Nor do the children of the working people escape the polluting influence of plutocracy. The school books are published by the book trust. The state makes the rules governing the schools. In the country districts we are permitted to elect the school boards, but they have nothing to do with the education of the children except to hire the teachers and do the janitor work. In the cities there are no working men on the school boards. Bankers and business men oversee the education of the worker's children. As a result it often happens that children learn to despise the proletarian ideas of their parents.
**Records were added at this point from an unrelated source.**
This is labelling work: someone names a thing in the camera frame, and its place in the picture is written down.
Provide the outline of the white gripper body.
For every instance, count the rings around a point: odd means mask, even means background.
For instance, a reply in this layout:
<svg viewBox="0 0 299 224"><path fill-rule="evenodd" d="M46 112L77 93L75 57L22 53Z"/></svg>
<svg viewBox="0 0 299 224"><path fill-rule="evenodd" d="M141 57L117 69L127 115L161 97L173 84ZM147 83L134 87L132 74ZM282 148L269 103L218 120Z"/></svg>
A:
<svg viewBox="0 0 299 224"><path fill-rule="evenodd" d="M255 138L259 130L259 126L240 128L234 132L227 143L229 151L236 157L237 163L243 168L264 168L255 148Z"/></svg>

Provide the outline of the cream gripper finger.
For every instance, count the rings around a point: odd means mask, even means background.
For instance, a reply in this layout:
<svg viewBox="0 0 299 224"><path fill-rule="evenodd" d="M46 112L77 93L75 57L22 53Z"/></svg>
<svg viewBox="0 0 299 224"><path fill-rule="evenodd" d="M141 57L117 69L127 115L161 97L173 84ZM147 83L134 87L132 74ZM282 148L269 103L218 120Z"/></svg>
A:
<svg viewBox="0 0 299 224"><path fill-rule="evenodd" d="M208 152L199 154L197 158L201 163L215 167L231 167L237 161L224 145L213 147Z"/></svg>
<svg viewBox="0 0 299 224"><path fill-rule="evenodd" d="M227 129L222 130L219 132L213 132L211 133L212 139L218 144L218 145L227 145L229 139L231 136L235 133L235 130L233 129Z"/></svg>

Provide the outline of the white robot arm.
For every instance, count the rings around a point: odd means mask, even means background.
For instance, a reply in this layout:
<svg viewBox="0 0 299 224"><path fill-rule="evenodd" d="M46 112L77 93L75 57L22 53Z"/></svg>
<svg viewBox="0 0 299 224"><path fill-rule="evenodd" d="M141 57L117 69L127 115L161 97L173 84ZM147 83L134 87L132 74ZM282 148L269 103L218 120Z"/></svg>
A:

Even the church not Immune to the poison of capitalism. Nowhere do we hear it raising its heavenly voice against the rapacity of the money power. On the contrary, it almost universally looks upon criticism of capitalism as heresy; and the clergyman who has the temerity to espouse the cause of Labor will soon find himself without a pulpit. If the founder of Christianity were to come amongst us today and preach a sermon such as he delivered when in the flesh, he would be arrested under the criminal syndicalist law and sent to prison for a term of years. Like all other institutions the church is subject to its source of income. It has its function to fulfill in the system, and the exploiters Of the people furnish the funds to pervert it from its normal course. To capitalism nothing is sacred but itself. Its motto is: "Only the Servers Shall Survive."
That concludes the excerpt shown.